- _WHAT IS NEEDED_:
Look over the material for the string "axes". Copy every line where it turns up.

- _RECORDED INFORMATION_:
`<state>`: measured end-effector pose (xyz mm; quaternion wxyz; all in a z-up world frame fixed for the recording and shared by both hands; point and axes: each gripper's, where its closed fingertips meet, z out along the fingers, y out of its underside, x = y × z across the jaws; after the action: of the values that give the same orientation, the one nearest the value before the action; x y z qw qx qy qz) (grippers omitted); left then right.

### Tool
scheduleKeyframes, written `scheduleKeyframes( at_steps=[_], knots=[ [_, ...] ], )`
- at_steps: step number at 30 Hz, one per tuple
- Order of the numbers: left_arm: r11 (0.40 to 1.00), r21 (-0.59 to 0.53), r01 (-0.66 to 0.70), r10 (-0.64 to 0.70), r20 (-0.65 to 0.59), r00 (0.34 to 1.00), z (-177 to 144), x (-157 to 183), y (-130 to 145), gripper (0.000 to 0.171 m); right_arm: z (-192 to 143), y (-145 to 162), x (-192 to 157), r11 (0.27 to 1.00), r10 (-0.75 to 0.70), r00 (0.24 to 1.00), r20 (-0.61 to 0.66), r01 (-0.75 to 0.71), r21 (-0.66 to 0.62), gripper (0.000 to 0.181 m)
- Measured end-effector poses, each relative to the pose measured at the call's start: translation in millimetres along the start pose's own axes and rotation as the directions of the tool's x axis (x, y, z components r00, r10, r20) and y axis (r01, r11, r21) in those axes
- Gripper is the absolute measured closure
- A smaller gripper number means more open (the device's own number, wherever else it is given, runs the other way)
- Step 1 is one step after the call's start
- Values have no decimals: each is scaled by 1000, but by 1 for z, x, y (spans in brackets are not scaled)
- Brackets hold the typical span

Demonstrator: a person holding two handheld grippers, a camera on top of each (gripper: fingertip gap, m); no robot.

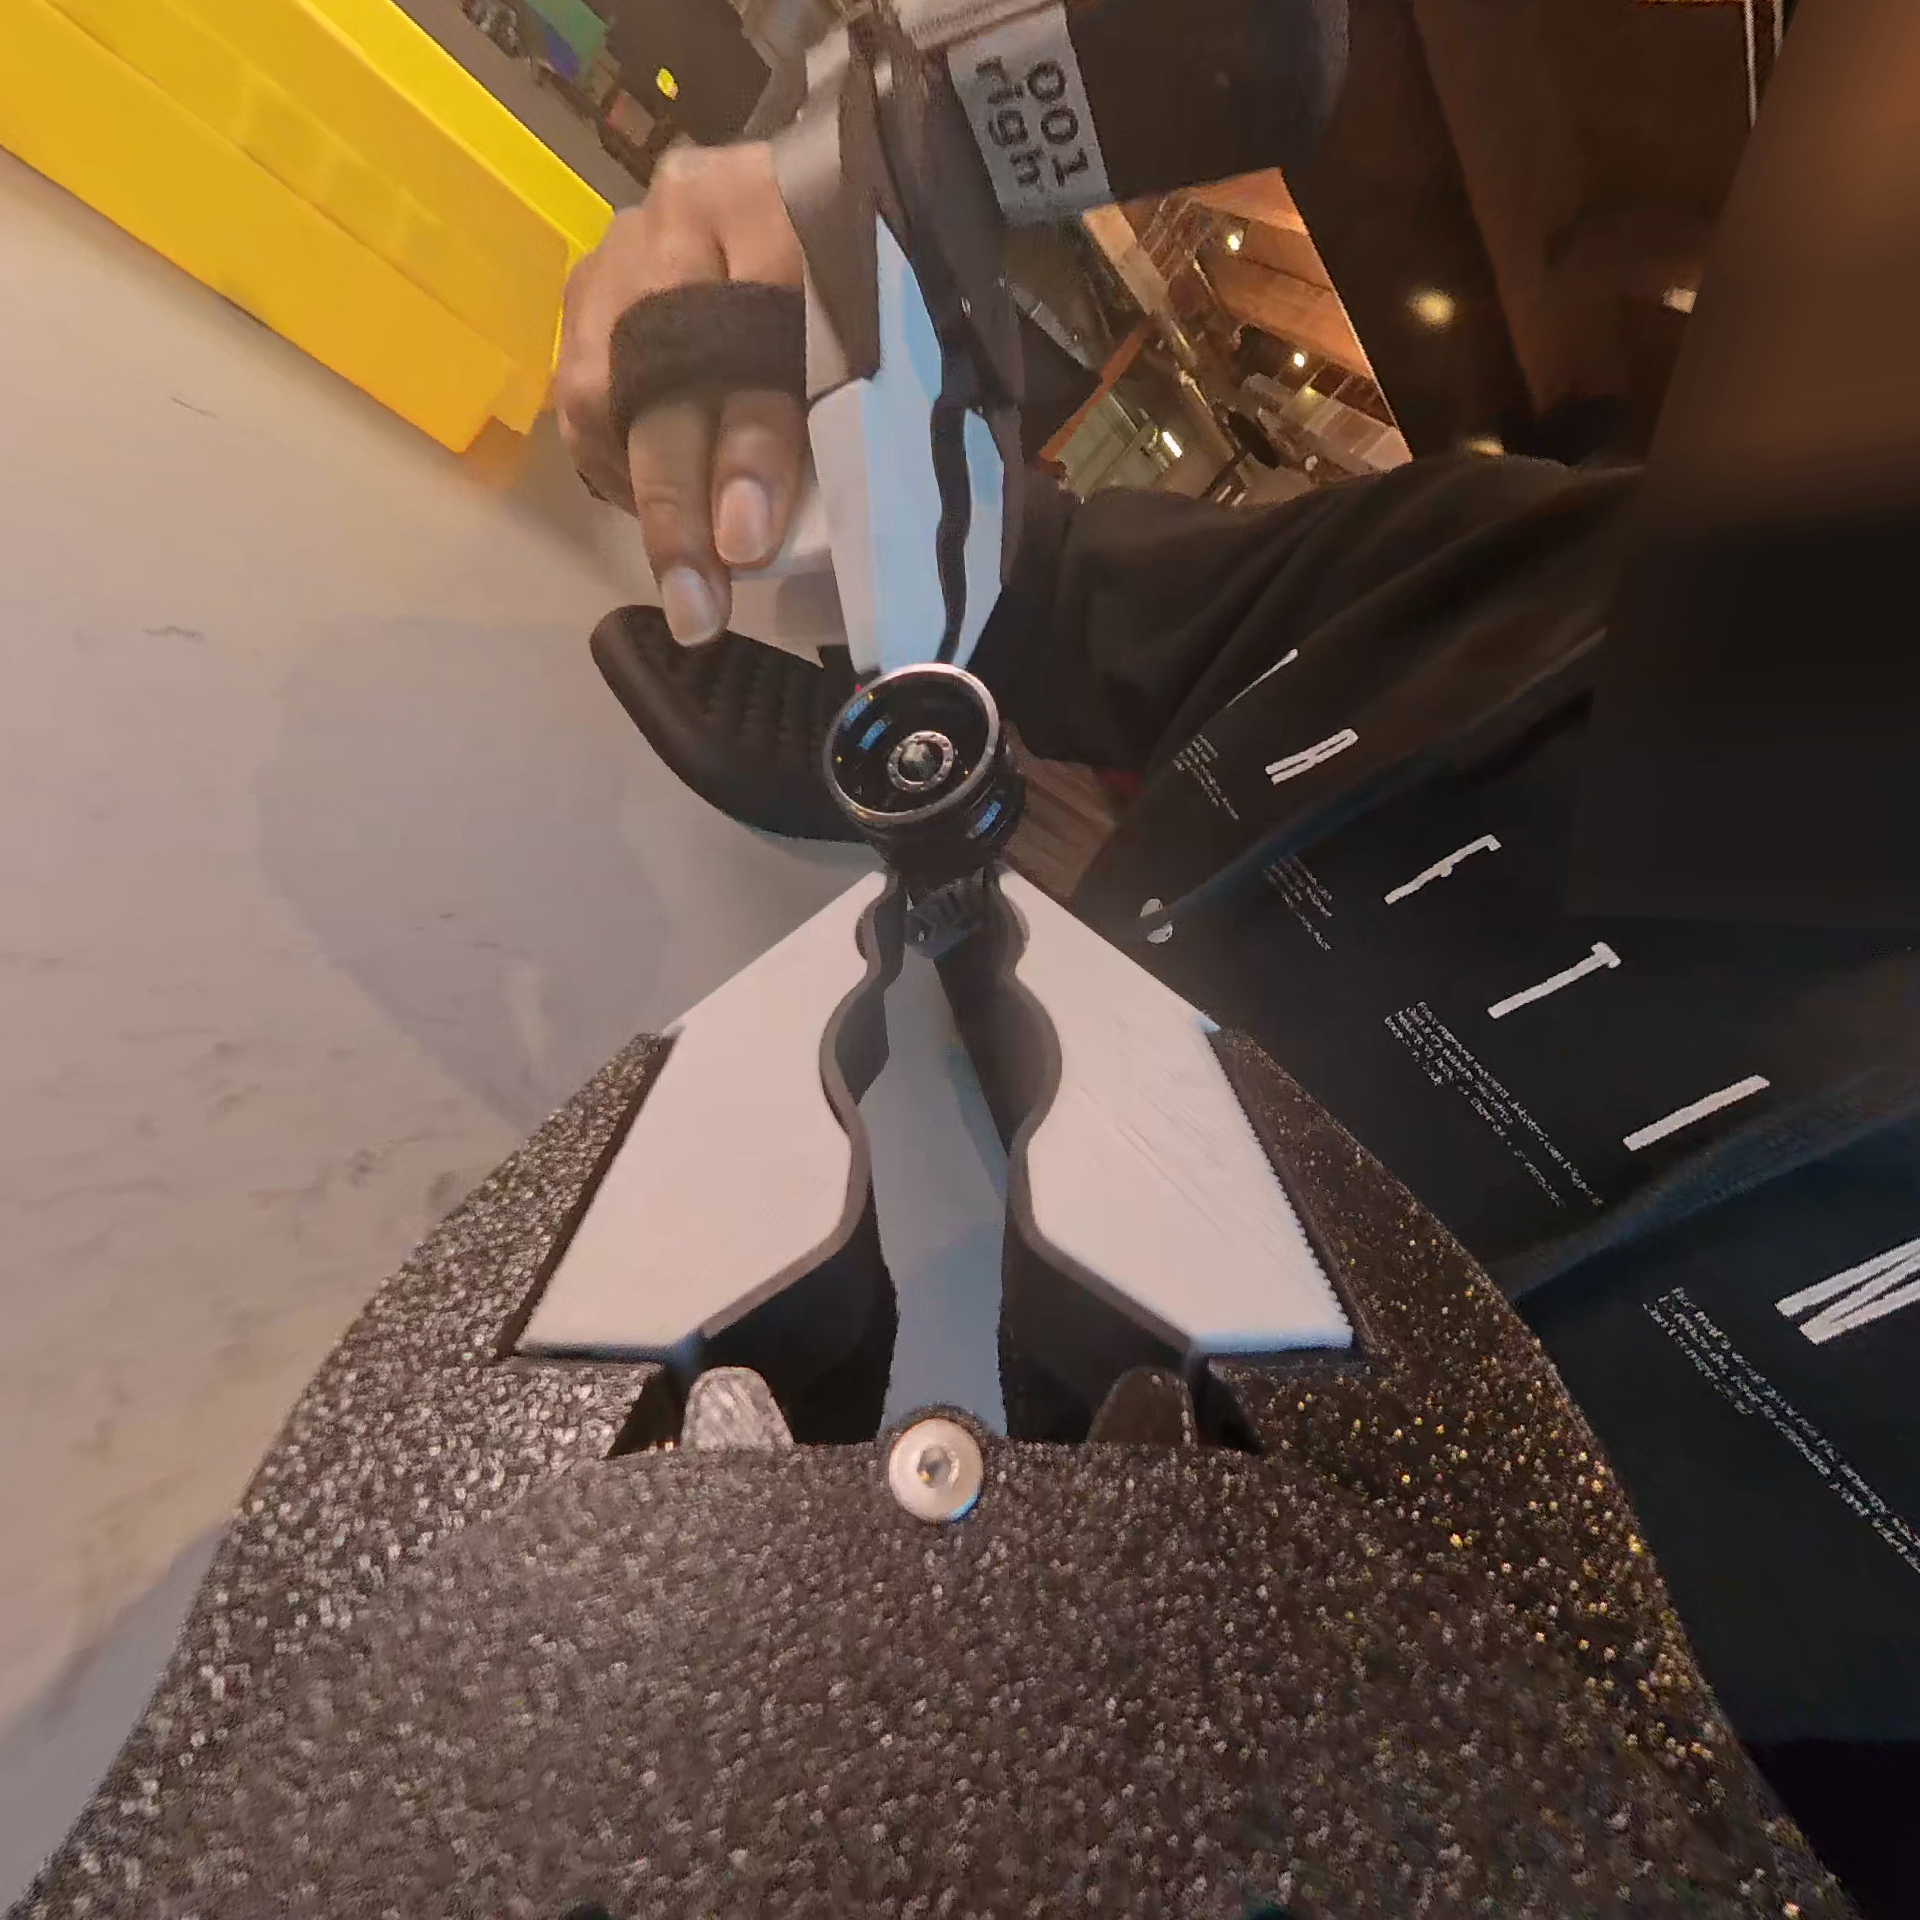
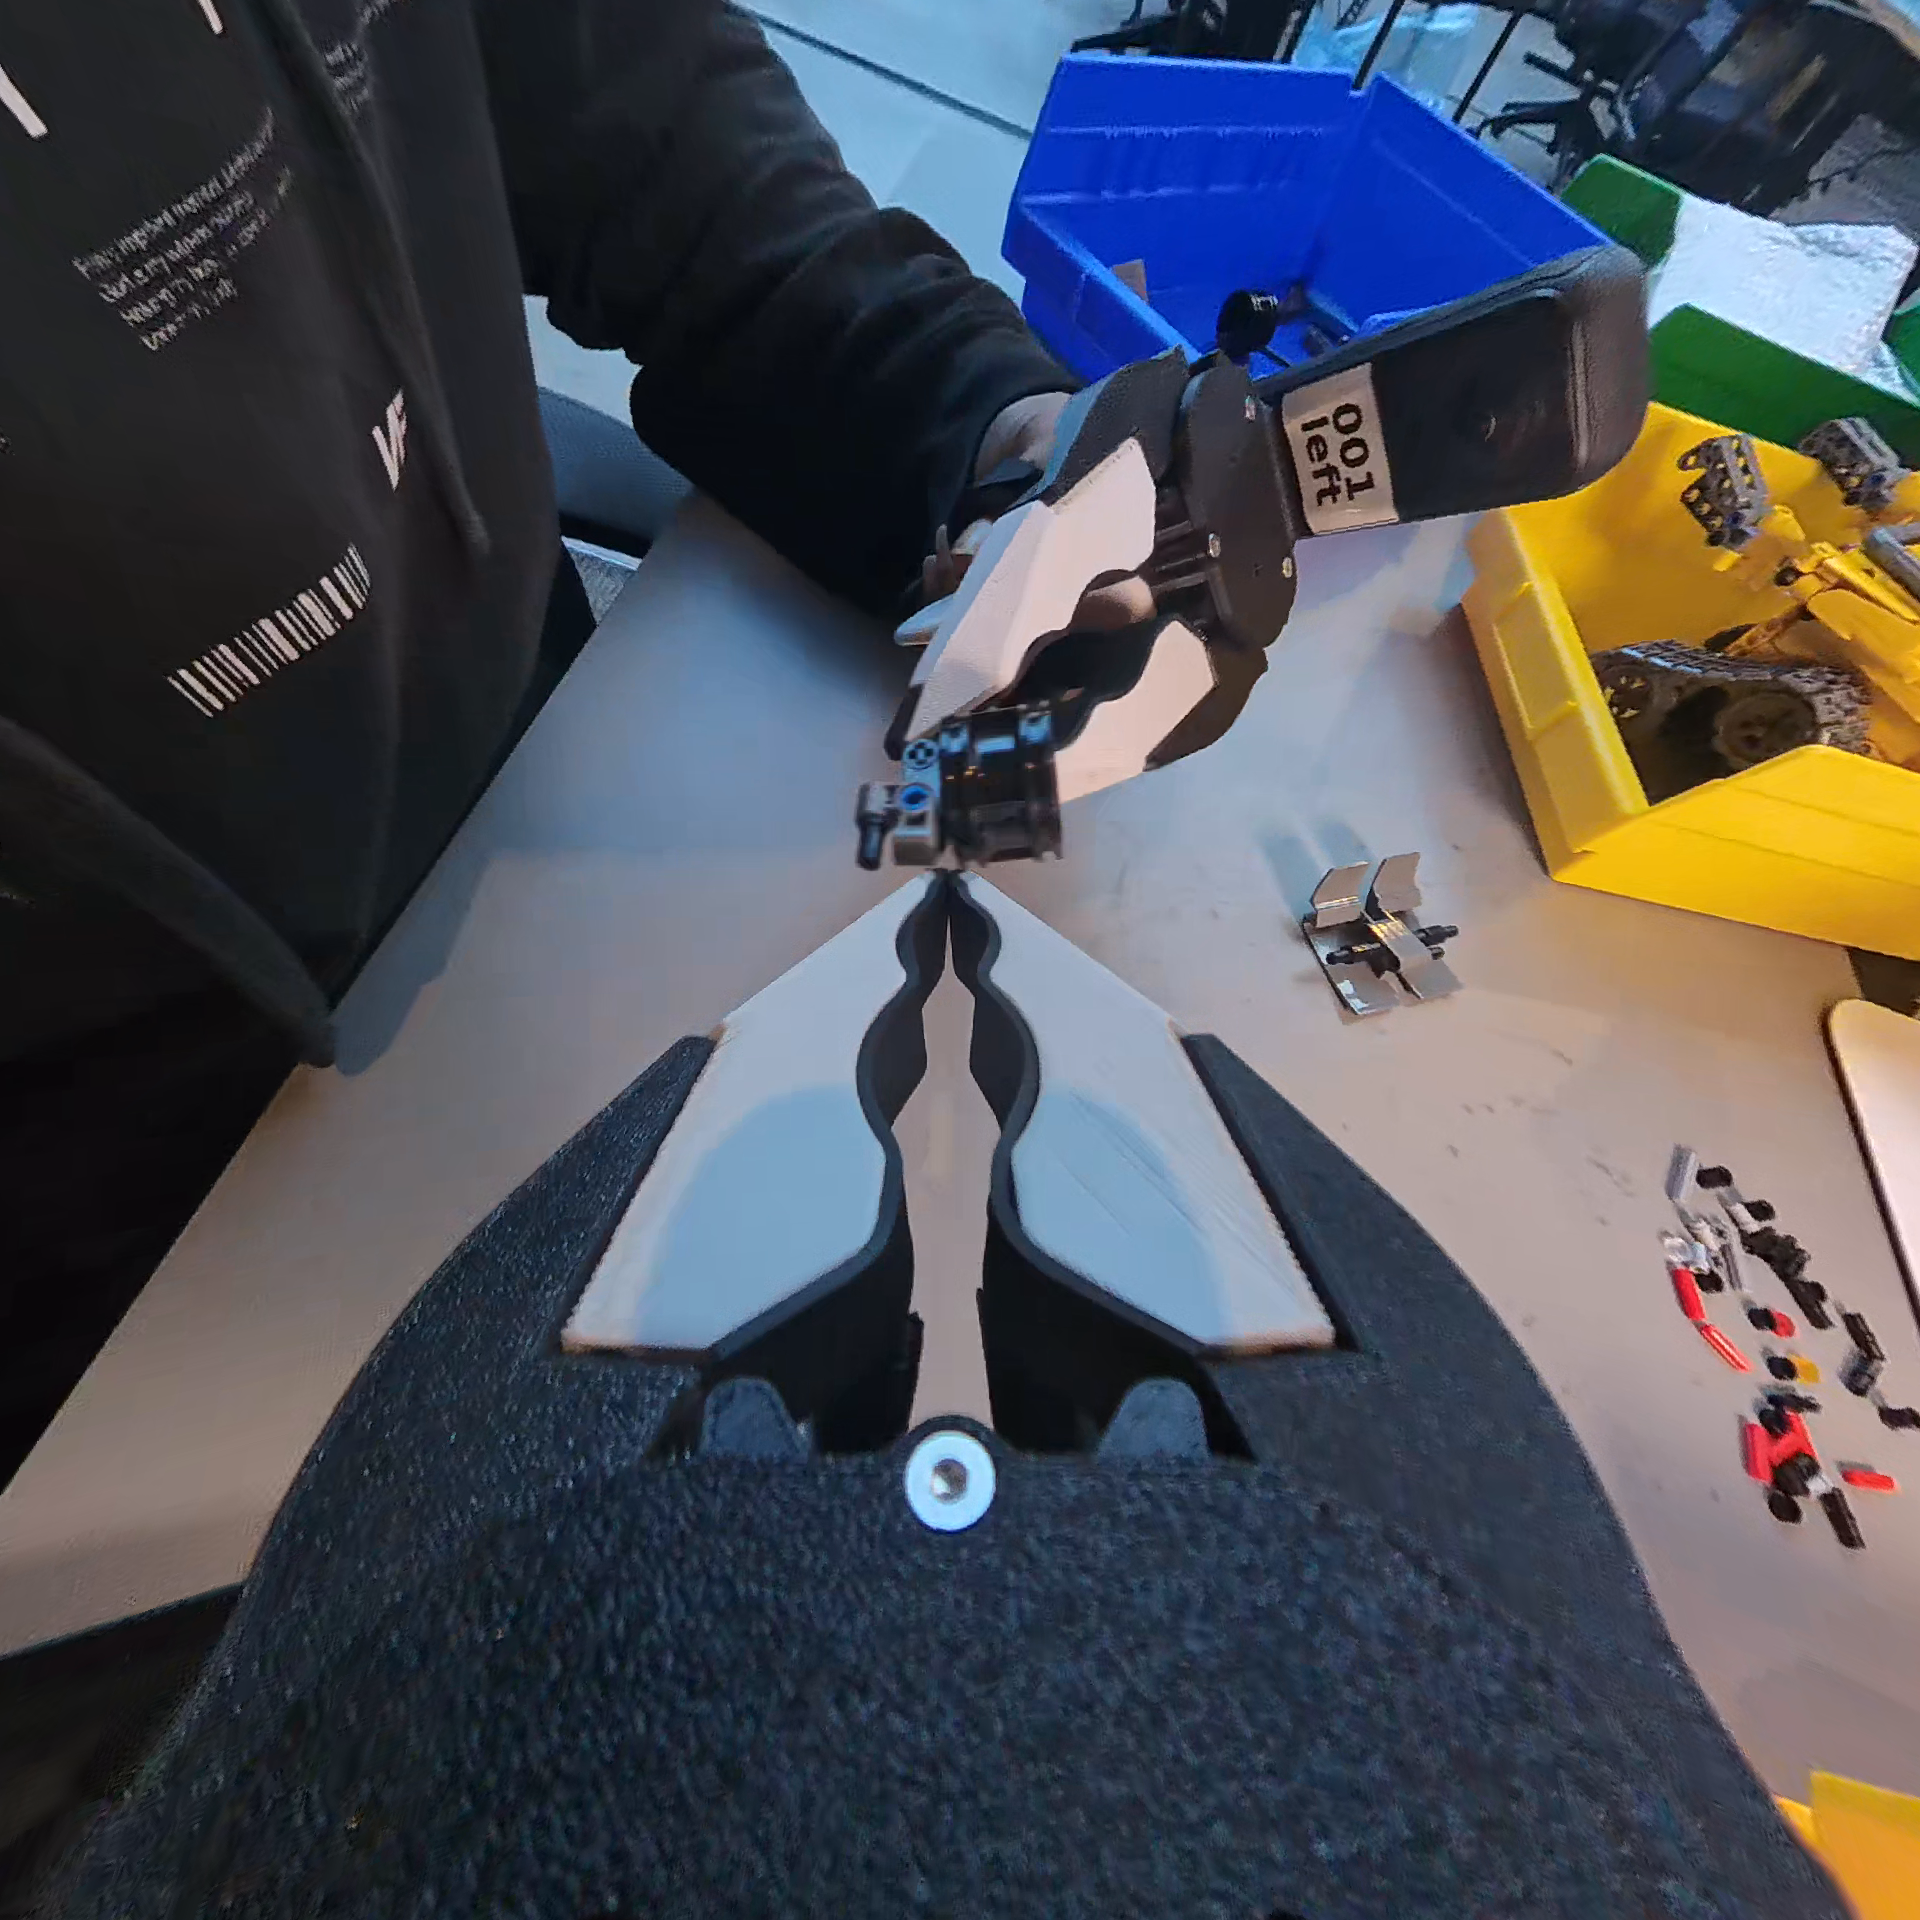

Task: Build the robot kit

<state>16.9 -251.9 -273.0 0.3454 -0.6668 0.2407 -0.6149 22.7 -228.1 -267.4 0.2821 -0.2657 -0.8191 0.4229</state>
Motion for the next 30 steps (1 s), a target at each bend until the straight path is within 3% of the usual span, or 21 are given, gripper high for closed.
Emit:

- _TASK RESPONSE_:
`<state>`: measured end-effector pose (xyz mm; quaternion wxyz; all in a z-up world frame fixed for the recording and shared by both hands; point and axes: each gripper's, where its closed fingertips meet, z out along the fingers, y out of its underside, x = y × z across the jaws; after the action: of the values that give the same orientation, the one nearest the value before the action; x y z qw qx qy qz) (grippers omitted); left then right.
- Measured end-effector poses, each relative to the pose measured at the call's start: translation in millimetres along the start pose's own axes and rotation as the directions of the tool's x axis (x, y, z components r00, r10, r20) and y axis (r01, r11, r21) in those axes

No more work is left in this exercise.